= TASK DESCRIPTION =
Take the line that contains "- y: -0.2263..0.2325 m" and all lines after it, up to and including the last line of the data, and write them out exactly; nothing else belongs in the answer.

::::::

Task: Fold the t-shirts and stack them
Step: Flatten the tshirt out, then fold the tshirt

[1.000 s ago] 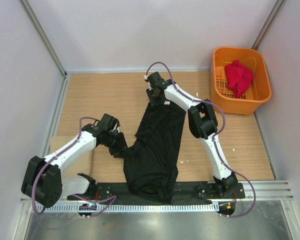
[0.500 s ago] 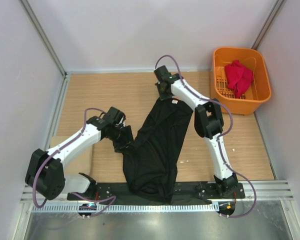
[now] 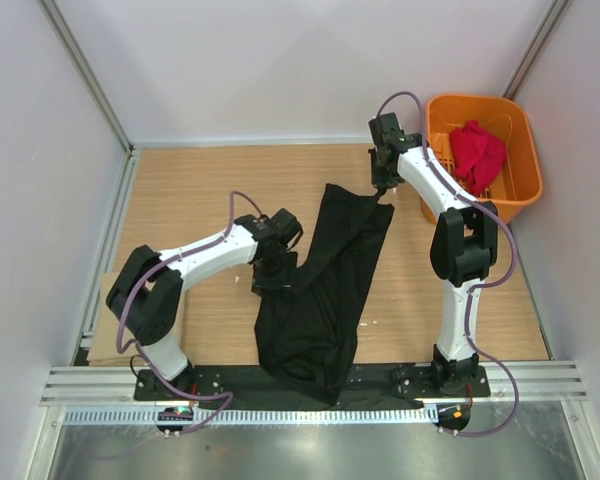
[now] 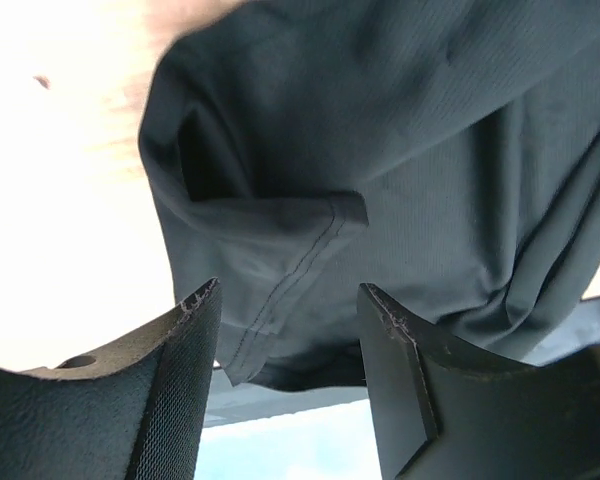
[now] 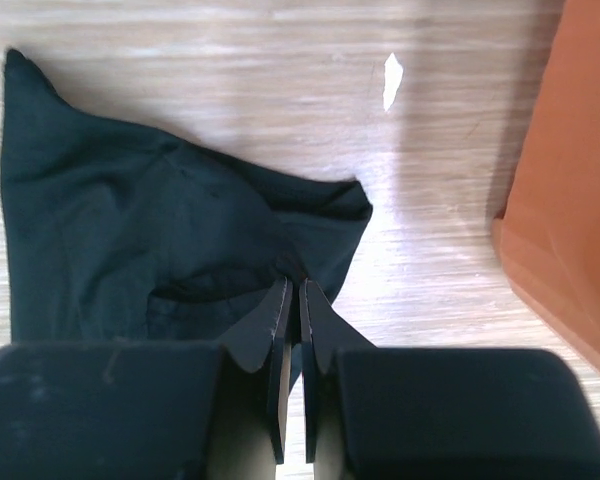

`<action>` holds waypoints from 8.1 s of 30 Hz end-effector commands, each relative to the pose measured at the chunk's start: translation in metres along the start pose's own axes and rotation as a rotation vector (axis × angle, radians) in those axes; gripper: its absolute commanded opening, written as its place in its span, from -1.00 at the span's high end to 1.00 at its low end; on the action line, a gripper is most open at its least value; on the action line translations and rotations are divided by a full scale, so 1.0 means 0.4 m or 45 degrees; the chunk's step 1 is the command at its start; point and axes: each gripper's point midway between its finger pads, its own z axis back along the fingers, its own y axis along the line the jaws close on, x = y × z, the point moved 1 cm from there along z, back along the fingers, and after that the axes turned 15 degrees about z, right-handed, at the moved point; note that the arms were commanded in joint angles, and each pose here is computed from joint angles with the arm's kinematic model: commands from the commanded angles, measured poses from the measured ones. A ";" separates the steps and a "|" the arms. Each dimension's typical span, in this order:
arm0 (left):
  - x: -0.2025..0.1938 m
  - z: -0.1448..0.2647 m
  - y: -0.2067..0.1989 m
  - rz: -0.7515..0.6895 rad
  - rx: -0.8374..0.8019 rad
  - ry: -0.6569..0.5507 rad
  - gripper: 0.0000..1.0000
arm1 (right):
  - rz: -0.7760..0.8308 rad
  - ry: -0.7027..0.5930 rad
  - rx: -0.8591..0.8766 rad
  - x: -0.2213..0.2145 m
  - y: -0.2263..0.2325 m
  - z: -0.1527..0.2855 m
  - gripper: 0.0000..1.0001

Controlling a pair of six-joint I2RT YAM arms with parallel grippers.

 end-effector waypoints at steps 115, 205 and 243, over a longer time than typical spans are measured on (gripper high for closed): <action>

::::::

= WRITTEN RESPONSE =
  - y: -0.2263..0.2325 m
  - z: -0.1527..0.2855 m
  - gripper: 0.0000..1.0001

Controlling a pair of six-joint I2RT YAM arms with parallel grippers.

 end-effector waypoints at steps 115, 205 and 243, over a longer time than typical spans are measured on (gripper high for closed): <action>

This answer has no further content.